A comprehensive benchmark on the performances of multiple protein backbone generative models.
MIT License
30 stars 3 forks source link

Error: Prefilter step 0 died #1

Closed Guo-Stone closed 6 months ago

Guo-Stone commented 6 months ago

When I cluster the structure with length less than 50 residues, the Foldseek gets error:

No k-mer could be extracted for the database /home/guotao/code/ProteinMPNN-main/tmp_foldseek//12264118459229945720/clu_tmp/2042991015947385700/input_step_redundancy_ss.
Maybe the sequences length is less than 14 residues.
Error: Prefilter step 0 died
Error: Search died

Do you know how to solve it and how long the minimum sequence is?

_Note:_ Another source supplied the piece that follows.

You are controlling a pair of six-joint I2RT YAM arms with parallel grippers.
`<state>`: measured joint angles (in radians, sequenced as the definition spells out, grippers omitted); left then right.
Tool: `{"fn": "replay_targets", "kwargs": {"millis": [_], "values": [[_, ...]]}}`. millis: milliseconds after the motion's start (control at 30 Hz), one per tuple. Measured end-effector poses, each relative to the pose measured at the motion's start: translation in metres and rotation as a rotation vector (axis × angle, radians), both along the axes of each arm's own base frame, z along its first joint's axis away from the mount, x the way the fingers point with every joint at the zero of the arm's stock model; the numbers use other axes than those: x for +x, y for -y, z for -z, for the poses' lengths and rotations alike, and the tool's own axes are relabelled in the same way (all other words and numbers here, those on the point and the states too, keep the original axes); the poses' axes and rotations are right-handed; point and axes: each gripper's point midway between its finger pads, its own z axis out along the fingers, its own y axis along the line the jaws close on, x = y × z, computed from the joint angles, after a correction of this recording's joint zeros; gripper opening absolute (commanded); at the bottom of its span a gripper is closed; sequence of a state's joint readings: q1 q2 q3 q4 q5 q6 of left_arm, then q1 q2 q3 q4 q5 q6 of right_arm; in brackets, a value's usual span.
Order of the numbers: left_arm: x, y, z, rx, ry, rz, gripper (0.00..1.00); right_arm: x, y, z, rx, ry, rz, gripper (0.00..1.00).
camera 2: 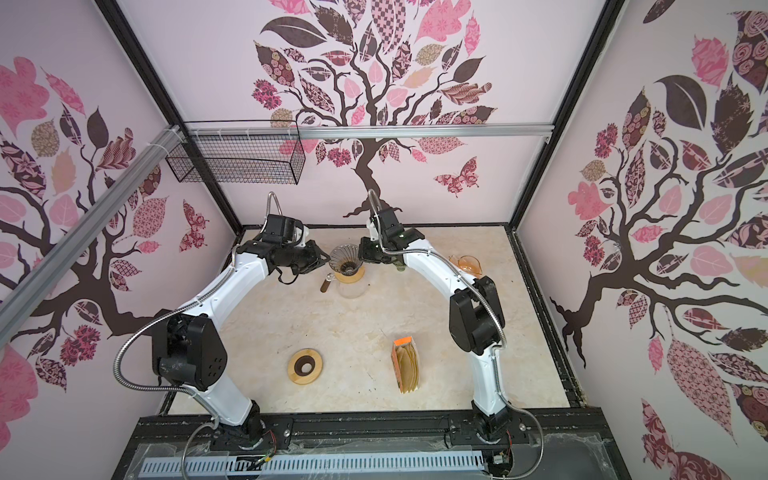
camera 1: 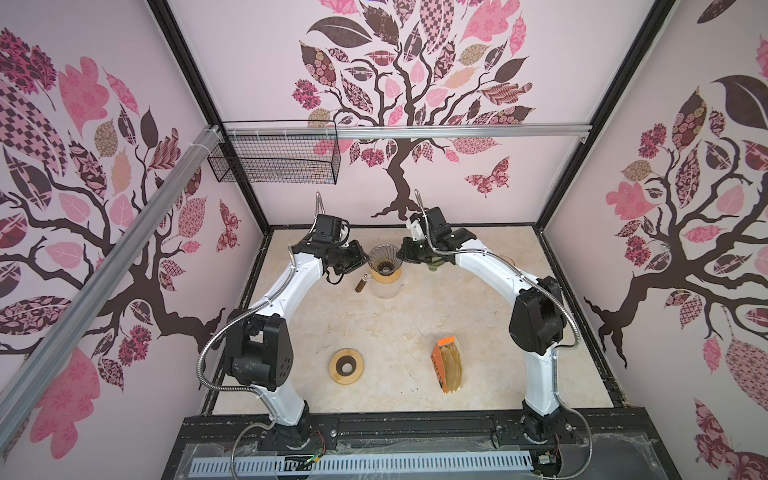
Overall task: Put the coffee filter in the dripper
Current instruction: 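Hold the dripper on the ring with the right gripper while left gripper approaches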
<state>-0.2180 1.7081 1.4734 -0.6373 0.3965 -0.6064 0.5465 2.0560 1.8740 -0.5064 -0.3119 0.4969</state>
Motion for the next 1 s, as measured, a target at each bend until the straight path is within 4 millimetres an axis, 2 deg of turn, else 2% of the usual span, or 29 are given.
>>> {"fn": "replay_targets", "kwargs": {"millis": [400,667,1000], "values": [[0.008,0.004,0.000,-0.009,-0.003,0.000,0.20,0.001,0.002,0.000,0.002,-0.001,0.002,0.00],[0.012,0.010,0.007,-0.016,-0.023,0.009,0.12,0.004,-0.001,0.000,0.003,-0.001,-0.003,0.00],[0.013,0.012,0.007,-0.013,-0.012,0.029,0.00,0.007,-0.003,0.001,0.010,-0.007,-0.011,0.00]]}}
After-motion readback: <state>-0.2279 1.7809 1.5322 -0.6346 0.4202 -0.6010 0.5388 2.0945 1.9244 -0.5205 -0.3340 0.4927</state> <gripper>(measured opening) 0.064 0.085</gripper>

Immortals-33 commented 6 months ago

Hi,

I've ran into the same error too when clustering some specific protein groups. Unfortunately, I didn't manage to solve it even after trying different combinations of parameters used in Foldseek-Cluster. Empirically speaking, this is probably because proteins inside these groups look too similar to each other, i.e. their diversity is very low. Besides, it does not showcase a strong relationship to the total length of proteins. May I ask that whether the proteins you want to cluster look similar by manually checking?

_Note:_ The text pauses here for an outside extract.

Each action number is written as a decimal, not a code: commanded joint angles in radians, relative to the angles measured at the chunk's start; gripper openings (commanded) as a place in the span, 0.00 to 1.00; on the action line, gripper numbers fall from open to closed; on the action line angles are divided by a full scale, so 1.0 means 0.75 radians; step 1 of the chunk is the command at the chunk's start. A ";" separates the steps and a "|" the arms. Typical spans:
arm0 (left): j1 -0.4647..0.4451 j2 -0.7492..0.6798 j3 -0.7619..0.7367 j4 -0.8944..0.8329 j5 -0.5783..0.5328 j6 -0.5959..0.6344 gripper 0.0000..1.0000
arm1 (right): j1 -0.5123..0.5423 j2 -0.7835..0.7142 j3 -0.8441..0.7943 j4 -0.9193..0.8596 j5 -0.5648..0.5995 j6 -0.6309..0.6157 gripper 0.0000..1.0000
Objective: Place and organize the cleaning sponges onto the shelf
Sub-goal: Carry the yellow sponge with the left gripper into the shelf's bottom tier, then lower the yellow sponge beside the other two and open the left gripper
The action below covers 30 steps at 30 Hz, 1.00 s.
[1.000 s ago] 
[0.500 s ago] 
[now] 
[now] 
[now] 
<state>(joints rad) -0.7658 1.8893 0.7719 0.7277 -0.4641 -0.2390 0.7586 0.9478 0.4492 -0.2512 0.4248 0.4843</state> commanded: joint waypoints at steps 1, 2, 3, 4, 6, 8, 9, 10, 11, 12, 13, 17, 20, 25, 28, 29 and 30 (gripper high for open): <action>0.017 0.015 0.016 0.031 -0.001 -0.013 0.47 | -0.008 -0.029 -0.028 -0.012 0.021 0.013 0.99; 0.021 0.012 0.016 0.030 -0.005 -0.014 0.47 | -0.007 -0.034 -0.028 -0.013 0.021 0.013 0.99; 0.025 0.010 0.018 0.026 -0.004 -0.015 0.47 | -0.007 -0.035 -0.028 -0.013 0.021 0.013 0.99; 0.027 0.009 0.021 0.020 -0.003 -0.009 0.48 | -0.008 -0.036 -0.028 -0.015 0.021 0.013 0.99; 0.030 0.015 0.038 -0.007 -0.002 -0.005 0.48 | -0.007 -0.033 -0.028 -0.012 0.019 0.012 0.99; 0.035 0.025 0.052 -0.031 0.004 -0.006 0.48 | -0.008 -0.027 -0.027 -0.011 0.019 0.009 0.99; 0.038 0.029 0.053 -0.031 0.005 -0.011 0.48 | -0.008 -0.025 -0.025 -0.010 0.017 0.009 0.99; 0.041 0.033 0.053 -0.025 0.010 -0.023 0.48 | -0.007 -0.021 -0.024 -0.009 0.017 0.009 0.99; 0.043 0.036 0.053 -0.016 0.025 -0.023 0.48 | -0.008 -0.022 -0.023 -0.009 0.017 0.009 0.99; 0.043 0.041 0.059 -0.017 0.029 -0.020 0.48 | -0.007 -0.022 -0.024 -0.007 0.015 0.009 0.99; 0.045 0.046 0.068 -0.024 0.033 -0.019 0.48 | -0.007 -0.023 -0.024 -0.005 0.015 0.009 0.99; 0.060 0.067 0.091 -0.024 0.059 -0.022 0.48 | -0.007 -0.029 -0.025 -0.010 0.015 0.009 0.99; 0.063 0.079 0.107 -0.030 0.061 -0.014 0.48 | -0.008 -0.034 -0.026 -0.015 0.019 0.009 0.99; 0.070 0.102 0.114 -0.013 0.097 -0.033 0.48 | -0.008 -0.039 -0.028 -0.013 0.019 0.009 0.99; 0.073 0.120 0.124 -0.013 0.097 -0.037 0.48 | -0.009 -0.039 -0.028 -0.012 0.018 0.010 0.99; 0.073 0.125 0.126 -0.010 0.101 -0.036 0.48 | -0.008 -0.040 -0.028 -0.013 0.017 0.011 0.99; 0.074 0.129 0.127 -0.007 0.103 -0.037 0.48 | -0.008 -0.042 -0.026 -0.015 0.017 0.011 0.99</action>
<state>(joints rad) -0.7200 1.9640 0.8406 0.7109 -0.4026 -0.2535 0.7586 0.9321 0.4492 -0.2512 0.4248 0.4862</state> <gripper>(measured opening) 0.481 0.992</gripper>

If you still want to cluster these proteins, I suggest using MaxCluster as an alternative approach. If you just want to look at the similarity among them, you can just calculate their mutual TM-score and visualize it through something like a heat map.

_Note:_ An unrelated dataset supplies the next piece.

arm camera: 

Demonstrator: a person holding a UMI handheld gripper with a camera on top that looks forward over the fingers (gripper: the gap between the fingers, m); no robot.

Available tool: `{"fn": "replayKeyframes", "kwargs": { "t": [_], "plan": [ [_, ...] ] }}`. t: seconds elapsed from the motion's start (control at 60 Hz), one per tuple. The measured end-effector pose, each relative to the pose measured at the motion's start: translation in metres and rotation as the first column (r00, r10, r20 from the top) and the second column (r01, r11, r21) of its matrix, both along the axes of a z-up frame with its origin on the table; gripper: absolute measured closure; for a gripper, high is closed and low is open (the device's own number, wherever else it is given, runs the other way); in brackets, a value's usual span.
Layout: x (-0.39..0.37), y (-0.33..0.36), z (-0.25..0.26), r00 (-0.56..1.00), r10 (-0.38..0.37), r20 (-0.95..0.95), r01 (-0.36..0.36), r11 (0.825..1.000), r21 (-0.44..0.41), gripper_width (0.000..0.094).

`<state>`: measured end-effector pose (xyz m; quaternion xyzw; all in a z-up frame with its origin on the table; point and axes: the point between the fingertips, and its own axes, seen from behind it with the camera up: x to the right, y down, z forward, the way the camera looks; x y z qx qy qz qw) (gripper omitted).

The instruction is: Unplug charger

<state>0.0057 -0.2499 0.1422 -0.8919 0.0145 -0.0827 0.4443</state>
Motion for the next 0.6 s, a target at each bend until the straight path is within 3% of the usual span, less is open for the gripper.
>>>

Guo-Stone commented 6 months ago

My structures to be clustered look different to others. There must be some bugs in FoldSeek when dealing with specific structures. But I find a trick to make it work at this case: Given a group of structures with length <= 50, you can add a huge protein, called 'big-bro protein', into your structure set. After that, the FoldSeek can work well. It's easy to choose a big-bro protein, only to ensure it is divided into a single cluster.

Immortals-33 commented 6 months ago

Thanks for providing this trick! I've run a test and this strategy indeed works. It should be of great help under certain circumstances.